Thursday, July 5, 2012
Quite a few thoughts and feelings have been swirling around in my soul and I want to record them.
First of all--is there anything better than pie crust? I surmise that there is not.
Second of all--Why did I eat so much of it?
Thirdly--In all seriousness, I want to talk about how good I'm feeling. I can't give enough credit to Zoloft. I also can't give enough credit to "not being pregnant anymore." I know it makes no sense, but you know the quote that says, "It's nice to be important, but it's more important to be nice." ? You know the one? Well I keep saying, "It's nice to be pregnant, but it's more important to be not pregnant."

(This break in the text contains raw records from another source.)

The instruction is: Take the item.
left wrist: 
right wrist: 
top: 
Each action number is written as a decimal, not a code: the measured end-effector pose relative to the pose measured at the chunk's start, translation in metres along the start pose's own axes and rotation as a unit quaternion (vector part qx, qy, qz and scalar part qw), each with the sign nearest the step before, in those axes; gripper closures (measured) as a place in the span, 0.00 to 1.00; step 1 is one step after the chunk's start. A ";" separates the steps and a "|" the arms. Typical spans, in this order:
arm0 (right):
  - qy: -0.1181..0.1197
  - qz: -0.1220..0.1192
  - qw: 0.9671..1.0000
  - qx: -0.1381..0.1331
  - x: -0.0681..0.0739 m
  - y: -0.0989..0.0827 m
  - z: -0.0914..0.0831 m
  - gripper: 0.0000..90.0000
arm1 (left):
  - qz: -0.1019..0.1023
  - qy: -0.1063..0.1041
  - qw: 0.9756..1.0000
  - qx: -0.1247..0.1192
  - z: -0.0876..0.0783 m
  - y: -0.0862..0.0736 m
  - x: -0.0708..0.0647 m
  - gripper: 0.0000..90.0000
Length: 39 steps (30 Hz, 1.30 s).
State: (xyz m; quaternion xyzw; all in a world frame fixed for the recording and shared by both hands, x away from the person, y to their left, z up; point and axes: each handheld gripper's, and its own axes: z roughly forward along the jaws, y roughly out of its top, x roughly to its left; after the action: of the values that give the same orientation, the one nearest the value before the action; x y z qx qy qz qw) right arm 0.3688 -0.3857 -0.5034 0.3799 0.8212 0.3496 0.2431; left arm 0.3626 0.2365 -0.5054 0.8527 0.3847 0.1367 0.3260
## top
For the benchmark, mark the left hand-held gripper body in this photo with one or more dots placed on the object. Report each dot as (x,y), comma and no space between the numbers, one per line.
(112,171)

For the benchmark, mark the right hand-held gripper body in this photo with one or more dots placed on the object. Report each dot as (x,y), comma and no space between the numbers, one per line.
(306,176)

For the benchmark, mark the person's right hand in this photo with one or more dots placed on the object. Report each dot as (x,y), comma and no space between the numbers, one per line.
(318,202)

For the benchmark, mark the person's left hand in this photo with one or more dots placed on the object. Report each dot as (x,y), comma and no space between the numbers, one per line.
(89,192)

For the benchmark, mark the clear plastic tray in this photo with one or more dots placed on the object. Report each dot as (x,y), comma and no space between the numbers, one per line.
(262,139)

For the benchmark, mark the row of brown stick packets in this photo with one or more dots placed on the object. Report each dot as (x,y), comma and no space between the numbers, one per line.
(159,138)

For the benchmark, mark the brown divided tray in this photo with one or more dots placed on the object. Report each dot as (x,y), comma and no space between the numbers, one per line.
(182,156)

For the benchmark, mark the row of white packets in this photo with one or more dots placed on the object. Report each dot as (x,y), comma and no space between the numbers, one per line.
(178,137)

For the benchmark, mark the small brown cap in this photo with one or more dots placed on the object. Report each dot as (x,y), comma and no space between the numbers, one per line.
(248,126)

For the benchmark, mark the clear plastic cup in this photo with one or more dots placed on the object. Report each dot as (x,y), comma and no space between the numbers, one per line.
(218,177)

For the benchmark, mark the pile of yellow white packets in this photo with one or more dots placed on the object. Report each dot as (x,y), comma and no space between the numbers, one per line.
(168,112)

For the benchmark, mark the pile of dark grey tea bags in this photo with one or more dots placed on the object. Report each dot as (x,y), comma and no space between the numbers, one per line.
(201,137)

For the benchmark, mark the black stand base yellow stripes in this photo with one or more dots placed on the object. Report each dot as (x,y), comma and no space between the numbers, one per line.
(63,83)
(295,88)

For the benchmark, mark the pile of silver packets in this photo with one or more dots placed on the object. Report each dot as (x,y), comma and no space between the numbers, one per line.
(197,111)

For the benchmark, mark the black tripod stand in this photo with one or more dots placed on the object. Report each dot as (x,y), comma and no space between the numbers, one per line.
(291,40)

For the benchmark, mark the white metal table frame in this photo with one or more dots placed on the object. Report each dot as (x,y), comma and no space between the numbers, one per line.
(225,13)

I can touch my toes! I can sleep on my tummy (for short periods of time...my bosom is too large). AND--the cough I had since MARCH, yes, MARCH, is finally, finally, finally gone. Mostly. A 4-month cough? Come on now.
Also, (this is the important part), I'm realizing this is the first time I've enjoyed my new baby. My pregnancy with Lucy was a surprise--not to mention she was my first born--and I was just not ready for the onslought of motherhood. Vic and I had no money and things were stressful.
With Peter--well....I can't say that I'd recommend the death of your first child and birth of your second 11 months later as a recipe for joyous postpartum. As much as he filled an incredibly deep and tender hole, it was still very, very difficult to be grieving so heavily while taking care of a newborn. Not to mention I hadn't discovered the benefits of Zoloft yet and was a true insomniac. (Still am when it comes to naps).
Then Zoe came along. I wasn't expecting to feel this well after her birth. Oh, don't get me wrong. My house is a disaster, I'm lucky if I shower, I'm exhausted most of the time, and yes, Peter's toilet DID leak while we were at the hospital giving birth and we DID come home to a house with a hole in the ceiling and are now re-modeling his bathroom. (Which is also the guest bathroom---since this house decided to not have a bathroom on the main living level...because that makes so much sense and I love going up and down the stairs a million times a day. Multi-level houses are way over-rated. Where is the flat rambler of my dreams when I need it??)
Anyway--I'm thankful to be in a good spot. I have good days and bad. I cry for Lucy. I cry for no reason. I cry that Peter is crazy. I cry that Peter is so sweet. I cry that Zoe is here. I cry that my husband is hurting.
But mostly, I cry that I can't afford a housekeeper and that I ate too much pie crust.